Elisabeth Schiemann was among the first girl-students officially admitted to study natural science at the Friedrich-Wilhelms-Universitat at Berlin during 19081912. During her studies she was greatly influenced by Erwin Bauer, one of the ablest of early geneticists in Germany, and through whom E. Schiemann became acquainted with the problems and great value of genetics for plant breeding. In 1912 she was graduated as a Ph.D. with the thesis "Uber Mutationen bei Aspergillus niger."
As an assistant of Prof. Bauer, E. Schiemann was in charge of the experimental work in barley. In 1925 she was granted the "venia legendi" with a paper entitled "Zur Genetik des Sommer-WinterTyfus bei Gerste"; in 1931 she became a full professor.

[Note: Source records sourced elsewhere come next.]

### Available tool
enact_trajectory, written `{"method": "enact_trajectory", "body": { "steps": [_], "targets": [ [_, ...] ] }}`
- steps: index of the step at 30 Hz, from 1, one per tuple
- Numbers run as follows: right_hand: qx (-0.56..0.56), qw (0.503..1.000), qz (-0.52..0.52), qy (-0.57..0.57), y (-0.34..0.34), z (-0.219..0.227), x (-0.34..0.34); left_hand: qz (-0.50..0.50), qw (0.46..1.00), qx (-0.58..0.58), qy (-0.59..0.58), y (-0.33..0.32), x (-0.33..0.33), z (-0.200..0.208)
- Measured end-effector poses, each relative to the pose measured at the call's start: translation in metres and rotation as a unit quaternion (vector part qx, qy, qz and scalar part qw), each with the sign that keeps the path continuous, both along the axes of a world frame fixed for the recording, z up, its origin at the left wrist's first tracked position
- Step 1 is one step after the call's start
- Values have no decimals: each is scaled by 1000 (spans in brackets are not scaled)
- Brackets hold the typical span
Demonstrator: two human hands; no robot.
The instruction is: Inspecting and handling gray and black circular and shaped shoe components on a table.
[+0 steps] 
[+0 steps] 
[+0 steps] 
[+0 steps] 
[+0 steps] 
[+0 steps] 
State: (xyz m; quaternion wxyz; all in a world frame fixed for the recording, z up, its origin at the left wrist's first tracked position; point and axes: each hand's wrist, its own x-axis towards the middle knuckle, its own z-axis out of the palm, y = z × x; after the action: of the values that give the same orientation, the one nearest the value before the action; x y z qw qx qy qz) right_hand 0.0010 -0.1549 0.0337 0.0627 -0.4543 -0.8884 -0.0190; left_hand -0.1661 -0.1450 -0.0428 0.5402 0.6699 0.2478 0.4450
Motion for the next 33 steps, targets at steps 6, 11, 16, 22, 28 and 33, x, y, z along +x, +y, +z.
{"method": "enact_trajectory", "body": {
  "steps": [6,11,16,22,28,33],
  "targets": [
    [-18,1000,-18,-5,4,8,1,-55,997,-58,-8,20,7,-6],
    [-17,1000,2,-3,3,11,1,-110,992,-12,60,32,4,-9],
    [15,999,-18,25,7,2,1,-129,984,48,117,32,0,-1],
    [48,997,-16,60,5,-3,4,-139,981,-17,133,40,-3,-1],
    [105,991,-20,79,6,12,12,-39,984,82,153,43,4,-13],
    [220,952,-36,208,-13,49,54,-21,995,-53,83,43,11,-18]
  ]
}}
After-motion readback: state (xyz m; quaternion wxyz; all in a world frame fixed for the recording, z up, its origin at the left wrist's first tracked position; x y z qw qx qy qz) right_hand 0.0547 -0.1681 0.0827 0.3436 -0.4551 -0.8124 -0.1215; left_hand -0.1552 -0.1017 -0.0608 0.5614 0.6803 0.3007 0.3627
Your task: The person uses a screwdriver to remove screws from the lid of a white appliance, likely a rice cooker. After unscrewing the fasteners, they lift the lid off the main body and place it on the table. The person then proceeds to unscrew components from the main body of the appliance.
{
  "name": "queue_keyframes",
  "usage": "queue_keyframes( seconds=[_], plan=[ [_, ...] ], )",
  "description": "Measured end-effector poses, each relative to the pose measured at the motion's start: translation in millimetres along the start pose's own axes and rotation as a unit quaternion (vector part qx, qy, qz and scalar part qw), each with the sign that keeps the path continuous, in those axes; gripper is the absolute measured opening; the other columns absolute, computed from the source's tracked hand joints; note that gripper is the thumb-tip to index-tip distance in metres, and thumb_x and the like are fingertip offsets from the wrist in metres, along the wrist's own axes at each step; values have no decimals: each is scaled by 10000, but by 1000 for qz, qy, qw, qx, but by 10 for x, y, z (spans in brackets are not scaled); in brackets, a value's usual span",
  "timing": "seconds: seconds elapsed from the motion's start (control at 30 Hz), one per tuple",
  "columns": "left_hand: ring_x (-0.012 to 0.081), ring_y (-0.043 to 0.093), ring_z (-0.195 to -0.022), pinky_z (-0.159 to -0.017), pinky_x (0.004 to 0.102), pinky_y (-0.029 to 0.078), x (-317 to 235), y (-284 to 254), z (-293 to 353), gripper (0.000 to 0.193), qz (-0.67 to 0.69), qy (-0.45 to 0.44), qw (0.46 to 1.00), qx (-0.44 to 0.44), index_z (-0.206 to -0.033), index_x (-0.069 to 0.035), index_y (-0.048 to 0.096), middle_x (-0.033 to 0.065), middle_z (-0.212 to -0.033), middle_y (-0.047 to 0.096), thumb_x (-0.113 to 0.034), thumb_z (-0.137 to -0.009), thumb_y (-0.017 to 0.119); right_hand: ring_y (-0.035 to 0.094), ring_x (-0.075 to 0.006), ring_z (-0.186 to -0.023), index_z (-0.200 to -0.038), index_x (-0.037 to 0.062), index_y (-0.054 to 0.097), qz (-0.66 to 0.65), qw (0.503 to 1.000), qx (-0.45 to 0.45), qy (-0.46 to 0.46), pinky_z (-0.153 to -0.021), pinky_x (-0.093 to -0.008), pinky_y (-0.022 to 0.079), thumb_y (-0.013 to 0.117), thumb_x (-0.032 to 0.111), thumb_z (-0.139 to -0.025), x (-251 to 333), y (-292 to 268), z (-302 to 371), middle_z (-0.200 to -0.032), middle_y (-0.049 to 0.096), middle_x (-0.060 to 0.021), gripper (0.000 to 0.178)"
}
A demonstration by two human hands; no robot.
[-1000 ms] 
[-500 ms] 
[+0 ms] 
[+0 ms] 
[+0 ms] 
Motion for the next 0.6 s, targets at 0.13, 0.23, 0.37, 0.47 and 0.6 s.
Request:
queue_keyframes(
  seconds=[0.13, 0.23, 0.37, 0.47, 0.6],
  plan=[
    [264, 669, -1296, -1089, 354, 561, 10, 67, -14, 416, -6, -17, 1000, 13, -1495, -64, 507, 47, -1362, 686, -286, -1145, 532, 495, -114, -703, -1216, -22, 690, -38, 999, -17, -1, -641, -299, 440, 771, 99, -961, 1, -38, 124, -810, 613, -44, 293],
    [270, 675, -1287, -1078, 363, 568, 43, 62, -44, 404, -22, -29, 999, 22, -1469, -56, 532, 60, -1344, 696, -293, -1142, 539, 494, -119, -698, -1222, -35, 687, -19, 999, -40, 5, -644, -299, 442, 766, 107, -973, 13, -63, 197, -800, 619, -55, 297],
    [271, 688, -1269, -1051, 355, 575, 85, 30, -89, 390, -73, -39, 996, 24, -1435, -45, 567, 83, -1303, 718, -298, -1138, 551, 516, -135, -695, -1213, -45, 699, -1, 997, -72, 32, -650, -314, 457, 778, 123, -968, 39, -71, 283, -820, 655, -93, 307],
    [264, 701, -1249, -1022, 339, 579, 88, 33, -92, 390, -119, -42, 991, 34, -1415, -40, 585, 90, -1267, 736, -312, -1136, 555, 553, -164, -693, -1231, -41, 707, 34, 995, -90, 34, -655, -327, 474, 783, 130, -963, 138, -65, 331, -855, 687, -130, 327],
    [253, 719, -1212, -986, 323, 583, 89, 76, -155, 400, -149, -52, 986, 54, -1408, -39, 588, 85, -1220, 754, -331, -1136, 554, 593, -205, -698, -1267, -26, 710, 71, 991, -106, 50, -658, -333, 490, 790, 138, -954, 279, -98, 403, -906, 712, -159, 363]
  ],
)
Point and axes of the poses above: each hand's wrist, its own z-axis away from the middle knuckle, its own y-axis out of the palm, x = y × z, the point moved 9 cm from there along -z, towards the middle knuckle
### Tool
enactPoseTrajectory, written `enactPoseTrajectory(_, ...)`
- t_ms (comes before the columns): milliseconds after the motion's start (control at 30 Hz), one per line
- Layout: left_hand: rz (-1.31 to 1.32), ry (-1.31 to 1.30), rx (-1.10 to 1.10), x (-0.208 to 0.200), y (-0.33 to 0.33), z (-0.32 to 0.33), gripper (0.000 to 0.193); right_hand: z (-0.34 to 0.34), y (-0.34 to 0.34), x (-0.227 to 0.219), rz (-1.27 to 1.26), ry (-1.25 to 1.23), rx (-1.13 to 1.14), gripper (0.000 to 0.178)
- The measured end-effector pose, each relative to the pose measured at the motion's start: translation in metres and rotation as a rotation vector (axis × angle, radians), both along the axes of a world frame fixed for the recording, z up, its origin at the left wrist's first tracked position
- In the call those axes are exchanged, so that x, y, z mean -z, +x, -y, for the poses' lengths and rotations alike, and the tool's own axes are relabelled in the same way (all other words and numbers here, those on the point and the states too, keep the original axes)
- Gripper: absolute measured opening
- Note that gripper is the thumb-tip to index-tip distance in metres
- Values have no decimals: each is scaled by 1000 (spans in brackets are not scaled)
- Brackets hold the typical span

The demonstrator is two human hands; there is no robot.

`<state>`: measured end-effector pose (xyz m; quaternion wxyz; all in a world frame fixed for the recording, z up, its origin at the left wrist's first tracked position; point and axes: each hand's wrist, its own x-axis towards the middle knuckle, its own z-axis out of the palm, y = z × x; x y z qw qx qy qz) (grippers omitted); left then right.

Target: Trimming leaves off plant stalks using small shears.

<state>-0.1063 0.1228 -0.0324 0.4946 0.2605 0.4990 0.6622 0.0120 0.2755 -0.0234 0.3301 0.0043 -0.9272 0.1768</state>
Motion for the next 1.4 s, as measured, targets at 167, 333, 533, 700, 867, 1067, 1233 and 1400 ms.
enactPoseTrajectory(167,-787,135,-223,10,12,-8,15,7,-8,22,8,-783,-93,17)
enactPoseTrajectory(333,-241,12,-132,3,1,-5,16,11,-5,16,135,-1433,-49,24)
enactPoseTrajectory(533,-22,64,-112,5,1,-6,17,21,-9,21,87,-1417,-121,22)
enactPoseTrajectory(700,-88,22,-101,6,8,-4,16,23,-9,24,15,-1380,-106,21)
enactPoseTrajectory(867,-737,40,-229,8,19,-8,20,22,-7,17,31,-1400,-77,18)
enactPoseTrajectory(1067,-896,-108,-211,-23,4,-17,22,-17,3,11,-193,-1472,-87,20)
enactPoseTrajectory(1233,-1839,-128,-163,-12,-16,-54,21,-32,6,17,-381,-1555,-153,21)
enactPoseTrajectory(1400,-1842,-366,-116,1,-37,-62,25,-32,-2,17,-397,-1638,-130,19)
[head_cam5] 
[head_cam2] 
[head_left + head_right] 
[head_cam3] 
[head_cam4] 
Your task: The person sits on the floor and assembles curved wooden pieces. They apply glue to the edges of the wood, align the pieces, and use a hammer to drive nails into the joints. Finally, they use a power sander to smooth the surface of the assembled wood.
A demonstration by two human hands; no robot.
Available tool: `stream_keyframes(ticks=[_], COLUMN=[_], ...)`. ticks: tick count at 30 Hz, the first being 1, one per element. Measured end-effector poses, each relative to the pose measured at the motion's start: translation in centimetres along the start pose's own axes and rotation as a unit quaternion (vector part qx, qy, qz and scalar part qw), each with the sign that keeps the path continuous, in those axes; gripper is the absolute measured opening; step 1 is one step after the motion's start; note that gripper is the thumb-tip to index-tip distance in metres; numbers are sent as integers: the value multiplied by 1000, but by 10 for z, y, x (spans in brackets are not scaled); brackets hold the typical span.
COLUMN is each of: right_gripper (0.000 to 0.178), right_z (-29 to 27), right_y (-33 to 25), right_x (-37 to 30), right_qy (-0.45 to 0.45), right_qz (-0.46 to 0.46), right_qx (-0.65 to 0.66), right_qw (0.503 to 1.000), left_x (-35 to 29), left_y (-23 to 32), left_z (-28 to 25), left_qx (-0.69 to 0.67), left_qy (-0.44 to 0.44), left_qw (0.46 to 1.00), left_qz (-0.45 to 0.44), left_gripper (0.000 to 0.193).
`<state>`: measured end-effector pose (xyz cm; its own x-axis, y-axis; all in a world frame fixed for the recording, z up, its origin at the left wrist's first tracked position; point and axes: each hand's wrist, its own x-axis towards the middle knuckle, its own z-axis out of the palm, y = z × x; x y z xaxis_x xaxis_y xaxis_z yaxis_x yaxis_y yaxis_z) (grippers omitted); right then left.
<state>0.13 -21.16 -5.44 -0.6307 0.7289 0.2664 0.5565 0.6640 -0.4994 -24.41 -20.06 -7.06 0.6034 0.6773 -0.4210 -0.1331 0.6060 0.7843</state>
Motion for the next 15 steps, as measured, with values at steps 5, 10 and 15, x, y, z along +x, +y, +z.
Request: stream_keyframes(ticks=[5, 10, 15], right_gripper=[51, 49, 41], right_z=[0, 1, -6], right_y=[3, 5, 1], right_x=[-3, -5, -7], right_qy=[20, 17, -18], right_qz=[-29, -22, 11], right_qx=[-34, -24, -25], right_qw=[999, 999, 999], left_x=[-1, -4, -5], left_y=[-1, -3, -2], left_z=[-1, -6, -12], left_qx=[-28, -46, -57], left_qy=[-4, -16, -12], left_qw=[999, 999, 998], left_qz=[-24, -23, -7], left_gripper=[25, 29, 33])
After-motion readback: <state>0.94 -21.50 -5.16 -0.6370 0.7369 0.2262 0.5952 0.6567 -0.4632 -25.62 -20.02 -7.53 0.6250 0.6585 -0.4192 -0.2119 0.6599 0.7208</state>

In 1943 she was made head of the division for "development and history of cultivated plants" of the Kaiser Wilhelm-Institut fur Kulturpflanzen-forschung, and after the war continued her studies of strawberries.
Besides her research work on strawberries, E. Schiemann added much to our knowledge of the genetics, history, and development of the cultivated plants. In 1932 her book, entitled Entstehung der Kulturpfanzen, was published. This book has been an approved standard work for research about the history and development of the cultivated plants; a supplement was published in 1943.